Count every line in the data below where "outline" occurs, then state that number and nothing more.
=-=-=
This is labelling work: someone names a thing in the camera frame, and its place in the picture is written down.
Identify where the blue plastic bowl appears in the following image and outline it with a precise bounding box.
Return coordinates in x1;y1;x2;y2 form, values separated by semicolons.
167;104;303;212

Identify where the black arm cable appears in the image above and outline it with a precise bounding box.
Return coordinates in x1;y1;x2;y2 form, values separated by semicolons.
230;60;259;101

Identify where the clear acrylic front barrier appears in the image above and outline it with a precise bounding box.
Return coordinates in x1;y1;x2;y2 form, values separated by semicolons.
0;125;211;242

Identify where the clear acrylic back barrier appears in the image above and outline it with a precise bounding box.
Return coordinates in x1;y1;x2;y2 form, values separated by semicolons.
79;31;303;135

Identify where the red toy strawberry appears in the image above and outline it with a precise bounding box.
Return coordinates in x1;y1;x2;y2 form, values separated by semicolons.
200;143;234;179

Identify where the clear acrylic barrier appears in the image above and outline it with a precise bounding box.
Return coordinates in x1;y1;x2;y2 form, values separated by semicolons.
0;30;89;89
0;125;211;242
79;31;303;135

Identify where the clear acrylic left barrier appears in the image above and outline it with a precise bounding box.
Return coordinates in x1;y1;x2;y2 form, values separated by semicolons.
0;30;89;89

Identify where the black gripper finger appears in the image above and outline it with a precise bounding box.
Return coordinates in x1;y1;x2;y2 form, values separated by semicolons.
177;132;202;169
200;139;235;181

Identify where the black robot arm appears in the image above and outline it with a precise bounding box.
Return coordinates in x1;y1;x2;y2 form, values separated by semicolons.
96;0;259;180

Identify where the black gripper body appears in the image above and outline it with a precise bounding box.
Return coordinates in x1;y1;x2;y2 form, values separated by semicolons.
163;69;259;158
=-=-=
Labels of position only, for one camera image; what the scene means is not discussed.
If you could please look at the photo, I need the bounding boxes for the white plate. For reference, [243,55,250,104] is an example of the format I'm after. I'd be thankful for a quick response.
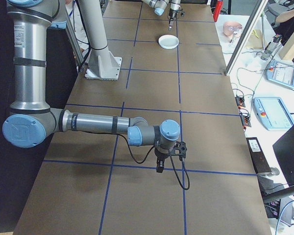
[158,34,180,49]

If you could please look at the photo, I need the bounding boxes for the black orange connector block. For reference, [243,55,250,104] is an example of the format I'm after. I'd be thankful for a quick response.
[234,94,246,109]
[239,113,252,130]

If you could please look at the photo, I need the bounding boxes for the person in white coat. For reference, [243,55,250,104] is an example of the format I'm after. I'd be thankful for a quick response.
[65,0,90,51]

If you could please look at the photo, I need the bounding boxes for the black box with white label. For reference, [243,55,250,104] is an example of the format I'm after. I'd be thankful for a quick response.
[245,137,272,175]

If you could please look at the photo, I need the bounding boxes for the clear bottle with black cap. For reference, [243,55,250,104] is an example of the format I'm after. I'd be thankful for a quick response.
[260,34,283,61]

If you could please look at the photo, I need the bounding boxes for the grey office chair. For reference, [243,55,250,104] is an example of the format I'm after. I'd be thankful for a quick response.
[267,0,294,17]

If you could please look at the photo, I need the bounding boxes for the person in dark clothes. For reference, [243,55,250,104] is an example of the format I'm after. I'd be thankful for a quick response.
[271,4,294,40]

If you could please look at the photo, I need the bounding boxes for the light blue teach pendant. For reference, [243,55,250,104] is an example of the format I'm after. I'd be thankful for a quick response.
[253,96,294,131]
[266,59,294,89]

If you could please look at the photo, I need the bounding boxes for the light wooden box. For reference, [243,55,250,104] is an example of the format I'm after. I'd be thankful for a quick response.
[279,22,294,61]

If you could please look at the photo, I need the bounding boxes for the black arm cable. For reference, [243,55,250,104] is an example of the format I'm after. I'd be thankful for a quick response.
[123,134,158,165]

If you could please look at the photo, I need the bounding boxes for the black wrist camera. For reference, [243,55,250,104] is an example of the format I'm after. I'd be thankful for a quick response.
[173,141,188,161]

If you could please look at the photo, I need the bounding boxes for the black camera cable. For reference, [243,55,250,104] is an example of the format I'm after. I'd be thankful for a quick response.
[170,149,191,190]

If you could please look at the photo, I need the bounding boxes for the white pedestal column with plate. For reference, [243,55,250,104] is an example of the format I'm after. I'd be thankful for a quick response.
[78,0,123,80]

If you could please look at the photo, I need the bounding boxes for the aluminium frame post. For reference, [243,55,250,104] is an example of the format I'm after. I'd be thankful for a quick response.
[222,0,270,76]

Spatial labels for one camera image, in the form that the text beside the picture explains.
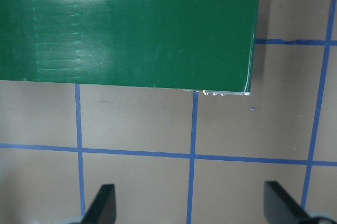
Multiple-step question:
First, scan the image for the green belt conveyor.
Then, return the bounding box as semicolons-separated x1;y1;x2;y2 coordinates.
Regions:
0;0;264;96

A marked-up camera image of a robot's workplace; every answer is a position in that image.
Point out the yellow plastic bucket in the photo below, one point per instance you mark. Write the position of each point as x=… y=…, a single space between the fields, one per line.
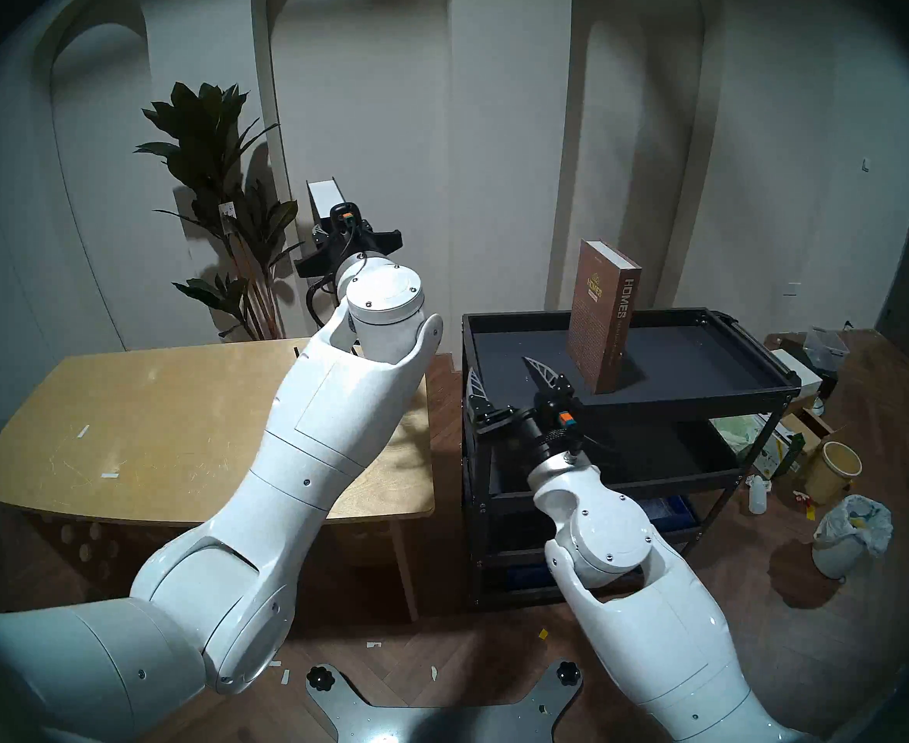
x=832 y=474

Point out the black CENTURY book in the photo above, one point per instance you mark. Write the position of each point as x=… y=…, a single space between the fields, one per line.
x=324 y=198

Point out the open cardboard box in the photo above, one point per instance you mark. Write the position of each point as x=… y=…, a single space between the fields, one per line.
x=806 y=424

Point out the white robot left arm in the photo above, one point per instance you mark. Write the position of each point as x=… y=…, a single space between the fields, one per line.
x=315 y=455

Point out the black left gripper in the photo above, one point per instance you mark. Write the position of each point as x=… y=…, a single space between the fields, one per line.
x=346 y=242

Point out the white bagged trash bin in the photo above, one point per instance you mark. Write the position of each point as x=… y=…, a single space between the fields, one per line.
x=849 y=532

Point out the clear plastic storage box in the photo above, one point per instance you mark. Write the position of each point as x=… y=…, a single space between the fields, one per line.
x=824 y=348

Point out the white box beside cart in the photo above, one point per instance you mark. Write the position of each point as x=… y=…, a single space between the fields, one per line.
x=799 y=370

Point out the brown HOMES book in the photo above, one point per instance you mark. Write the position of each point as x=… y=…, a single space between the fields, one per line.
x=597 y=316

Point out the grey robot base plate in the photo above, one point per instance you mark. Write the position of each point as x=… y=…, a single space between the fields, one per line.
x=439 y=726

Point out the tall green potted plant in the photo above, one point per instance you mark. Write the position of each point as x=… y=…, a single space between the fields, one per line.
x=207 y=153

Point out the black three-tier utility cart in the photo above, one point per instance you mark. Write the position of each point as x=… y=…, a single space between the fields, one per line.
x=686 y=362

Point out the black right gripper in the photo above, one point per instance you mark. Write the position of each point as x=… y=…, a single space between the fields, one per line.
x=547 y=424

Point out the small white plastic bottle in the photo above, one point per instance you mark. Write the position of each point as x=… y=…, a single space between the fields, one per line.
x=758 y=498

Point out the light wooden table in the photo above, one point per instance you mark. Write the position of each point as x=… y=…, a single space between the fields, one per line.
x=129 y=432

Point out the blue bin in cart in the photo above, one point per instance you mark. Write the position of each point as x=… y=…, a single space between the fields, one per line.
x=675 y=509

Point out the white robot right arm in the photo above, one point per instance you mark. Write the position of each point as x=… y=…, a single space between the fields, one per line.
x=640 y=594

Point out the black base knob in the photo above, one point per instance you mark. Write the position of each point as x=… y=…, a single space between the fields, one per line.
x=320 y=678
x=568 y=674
=-=-=
TASK SOLUTION ▸ 10